We focus on the commercial market and the outlook for pool electricity prices in the next three years.

ERM presentation to investors

ERM released a presentation last week as part of an investor day. Companies generally hold investor days when there is some positive news or there is a new strategy or they just want investors to remember they exist.

Although there was not much info directly share price sensitive – e.g. changes to estimates or new investments – the presentation nevertheless had some interesting slides.

For me, the most interesting was their presentation of a sample monthly bill for a medium/large customer.

Figure 1: QLD industrial customer monthly bill. Source: ERM

This customer pays $60.59/MWh in this month for energy representing 49 per cent of costs, RECs (large scale certificates) cost 9 per cent or 11 per cent if we include SREC (small scale renewable scheme). This component of cost will drop away sharply post 2020.

In contrast to household customers, networks are just 39 per cent of the bill for business customers and, of that, demand charges are by far the most important.

The demand charge is based on the maximum kVA (kilovolt/amp) used in the month. I read that the kVA is the Kw+ reactive power.

There is a thing called a power factor that has to be allowed for in measuring the demand charge.
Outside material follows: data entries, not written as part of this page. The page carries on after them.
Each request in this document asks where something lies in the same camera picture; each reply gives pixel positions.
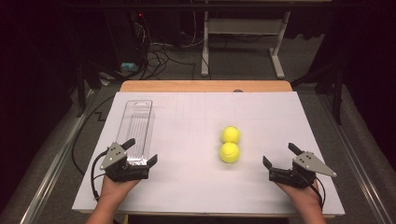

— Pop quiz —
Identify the yellow tennis ball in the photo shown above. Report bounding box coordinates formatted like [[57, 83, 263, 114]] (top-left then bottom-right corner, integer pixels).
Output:
[[220, 125, 241, 145], [219, 142, 241, 163]]

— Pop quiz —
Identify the metal floor rail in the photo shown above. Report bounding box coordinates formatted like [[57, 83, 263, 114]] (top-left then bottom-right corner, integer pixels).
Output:
[[19, 89, 96, 224], [317, 92, 396, 224]]

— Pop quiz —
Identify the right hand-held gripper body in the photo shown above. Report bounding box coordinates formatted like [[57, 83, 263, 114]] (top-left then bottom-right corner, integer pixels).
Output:
[[269, 150, 338, 189]]

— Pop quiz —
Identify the person's right hand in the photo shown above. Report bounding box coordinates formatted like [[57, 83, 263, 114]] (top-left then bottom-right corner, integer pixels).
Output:
[[276, 182, 323, 208]]

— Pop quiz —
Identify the black stand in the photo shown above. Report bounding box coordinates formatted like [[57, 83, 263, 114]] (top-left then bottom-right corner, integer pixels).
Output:
[[75, 59, 106, 119], [291, 57, 348, 126]]

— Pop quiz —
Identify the white board sheet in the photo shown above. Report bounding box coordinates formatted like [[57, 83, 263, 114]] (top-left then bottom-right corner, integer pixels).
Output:
[[71, 91, 347, 217]]

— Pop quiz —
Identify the black floor cable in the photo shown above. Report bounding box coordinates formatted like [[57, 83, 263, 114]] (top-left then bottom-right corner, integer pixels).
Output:
[[71, 94, 117, 175]]

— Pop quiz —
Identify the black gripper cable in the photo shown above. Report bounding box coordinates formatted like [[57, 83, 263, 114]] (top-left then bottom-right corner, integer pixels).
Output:
[[90, 151, 109, 202], [306, 176, 327, 210]]

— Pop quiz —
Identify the person's left hand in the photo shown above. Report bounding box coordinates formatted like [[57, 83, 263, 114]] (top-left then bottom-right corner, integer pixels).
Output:
[[98, 175, 141, 201]]

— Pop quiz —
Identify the teal small box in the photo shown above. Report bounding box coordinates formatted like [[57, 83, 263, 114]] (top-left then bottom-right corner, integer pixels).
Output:
[[120, 62, 139, 72]]

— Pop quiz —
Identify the clear plastic container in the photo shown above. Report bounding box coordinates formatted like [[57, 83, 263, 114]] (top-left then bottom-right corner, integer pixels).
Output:
[[116, 99, 156, 166]]

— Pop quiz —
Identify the dark computer tower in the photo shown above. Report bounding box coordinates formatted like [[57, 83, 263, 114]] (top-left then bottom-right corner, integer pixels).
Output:
[[104, 8, 148, 67]]

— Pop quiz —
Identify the tangle of floor cables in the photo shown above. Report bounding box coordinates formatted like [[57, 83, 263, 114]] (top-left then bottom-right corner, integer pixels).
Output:
[[134, 12, 200, 81]]

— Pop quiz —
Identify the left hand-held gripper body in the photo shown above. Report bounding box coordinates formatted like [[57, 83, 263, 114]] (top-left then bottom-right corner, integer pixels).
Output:
[[99, 141, 150, 183]]

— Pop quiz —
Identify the white metal desk frame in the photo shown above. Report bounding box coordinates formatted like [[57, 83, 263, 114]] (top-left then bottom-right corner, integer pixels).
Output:
[[200, 8, 292, 80]]

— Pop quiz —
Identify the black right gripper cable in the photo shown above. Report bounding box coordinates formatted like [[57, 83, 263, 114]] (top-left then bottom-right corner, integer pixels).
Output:
[[306, 176, 327, 210]]

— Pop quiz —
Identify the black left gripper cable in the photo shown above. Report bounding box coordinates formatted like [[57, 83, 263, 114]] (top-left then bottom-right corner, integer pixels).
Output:
[[90, 151, 109, 202]]
The power factor for this company is 0.9, meaning that the maximum monthly kW of  441 is only 90 per cent of the kVA charge.
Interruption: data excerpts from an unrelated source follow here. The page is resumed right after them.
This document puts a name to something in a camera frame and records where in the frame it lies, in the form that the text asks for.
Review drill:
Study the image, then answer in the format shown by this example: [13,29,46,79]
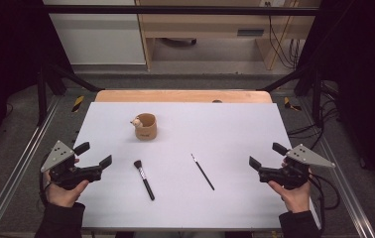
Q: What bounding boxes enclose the person's right hand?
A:
[268,158,313,214]

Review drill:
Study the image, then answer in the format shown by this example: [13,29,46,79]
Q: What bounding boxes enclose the hanging black cables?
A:
[264,1,302,70]

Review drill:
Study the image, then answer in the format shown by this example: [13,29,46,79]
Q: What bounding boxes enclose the tan cup with animal figure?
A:
[130,112,159,141]

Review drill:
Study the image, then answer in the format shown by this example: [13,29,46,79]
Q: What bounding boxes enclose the hand-held gripper cable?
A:
[38,172,50,206]
[308,173,341,232]

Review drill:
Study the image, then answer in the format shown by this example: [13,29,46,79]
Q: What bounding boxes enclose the black curtain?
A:
[0,0,74,162]
[296,0,375,206]

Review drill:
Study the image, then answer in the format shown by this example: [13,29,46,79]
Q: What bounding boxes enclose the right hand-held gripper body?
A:
[258,143,336,191]

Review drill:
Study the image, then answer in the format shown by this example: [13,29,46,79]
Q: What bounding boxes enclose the wooden table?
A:
[94,89,274,104]

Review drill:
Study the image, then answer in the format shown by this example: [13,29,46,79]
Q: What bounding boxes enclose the thick black makeup brush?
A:
[133,160,156,201]

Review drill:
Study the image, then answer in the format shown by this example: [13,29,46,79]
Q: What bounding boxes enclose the aluminium rail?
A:
[0,95,63,238]
[299,98,375,238]

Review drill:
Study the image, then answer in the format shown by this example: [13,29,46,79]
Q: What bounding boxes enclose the person's left hand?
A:
[43,158,90,208]

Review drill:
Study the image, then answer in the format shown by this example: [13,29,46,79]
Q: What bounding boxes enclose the right hand-held gripper cable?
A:
[308,173,341,232]

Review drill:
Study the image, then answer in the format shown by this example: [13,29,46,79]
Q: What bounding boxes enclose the black frame strut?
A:
[258,62,324,128]
[36,62,105,127]

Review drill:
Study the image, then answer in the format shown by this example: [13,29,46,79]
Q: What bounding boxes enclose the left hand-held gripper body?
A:
[40,140,104,191]

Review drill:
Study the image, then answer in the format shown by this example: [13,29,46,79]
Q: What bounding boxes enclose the black frame crossbar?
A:
[41,4,320,17]

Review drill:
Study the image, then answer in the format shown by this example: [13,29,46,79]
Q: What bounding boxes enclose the left hand-held gripper cable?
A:
[38,172,50,206]

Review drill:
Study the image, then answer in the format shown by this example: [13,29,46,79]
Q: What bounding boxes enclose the black floor cables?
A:
[287,80,341,151]

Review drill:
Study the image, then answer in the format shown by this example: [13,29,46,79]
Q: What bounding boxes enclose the yellow and black tape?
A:
[283,96,303,112]
[71,95,85,113]

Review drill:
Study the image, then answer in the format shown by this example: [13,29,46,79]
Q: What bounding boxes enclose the light wooden desk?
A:
[135,0,322,71]

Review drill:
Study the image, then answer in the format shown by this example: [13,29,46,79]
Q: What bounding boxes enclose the thin black makeup brush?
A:
[189,153,216,191]

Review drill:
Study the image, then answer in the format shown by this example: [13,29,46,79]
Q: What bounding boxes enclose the white cabinet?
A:
[42,0,147,65]
Looking at this company, it becomes apparent that batteries could not be profitably used to “peak shave” the network demand charge at present prices. If the battery was reconfigured to give less energy but more power then it would be closer.

For instance, if the battery’s max power was 100kW for an hour, it would be just about there.

The network peak demand shave in the table below comes from reducing the max monthly kVA charge by 50. ERM stated that the load factor for this business was 66.9 per cent.

Figure 2: Battery modelling for commercial use. Source: ITKe

The profile and maximum daily demand for this customer were shown by ERM.

Figure 3: QLD commercial customer, monthly pro forma profile. Source: ERM

ERM also showed its estimate of market share in the 86TWh commercial and industrial market. Margins in this market are low, about $4.50/MWh so volumes are high, but profits insignificant for ORG and AGL compared to the retail market.

As a result, market shares are volatile. Should EnergyAustralia and or AGL wish to win back market share based on lower price, they could do so.

ERM has consistently shown, though, that customers prefer its offering in the commercial and industrial space. That’s what specialisation and focus and really putting the customer first will do for you.

Figure 4: C&I market share. Source: ERM

The outlook for electricity prices

There are at least three mainstream, extremely expensive packages for modelling the NEM and the outlook for electricity prices.

  1. Plexos is used by the AEMO. Of course generally AEMO don’t model price but they do use it to model supply and demand. This is mainly a linear and integer planning model with “solvers” see this  plexos brochure for more.
  2. Strategist as used by Jacobs. Jacobs described this as a “multi-area probabilistic dispatch algorithm. The timing of “new thermal generation pant and interconnection upgrades is determined by dynamic programming that seeks to minimize system production and new capital costs”
  3. Frontier Economics has the whirlygig (least cost mix), spark (least cost engine with game theory add ons) and strike (efficient mix of purchasing instruments suite of modelling tools. See frontier electricity models for a description.

There are other models out there, but these three are the most commonly employed in Australia for major studies. Those studies typically cost $0.5 m and up and are used to support, I say this advisedly, to support policy choices made in the market.

Despite the existence of these extremely expensive models, electricity prices go up and down just as they have always done. Many electricity price forecasts turn out to be wrong, and the modelling outcomes tend to support policy choices that the client wants.

This is no different to consulting reports or expert advice which on average tends to support the position of the person paying the bill.

This is in no way to denigrate these models, each of which no doubt have a massive amount of sophistication and capability.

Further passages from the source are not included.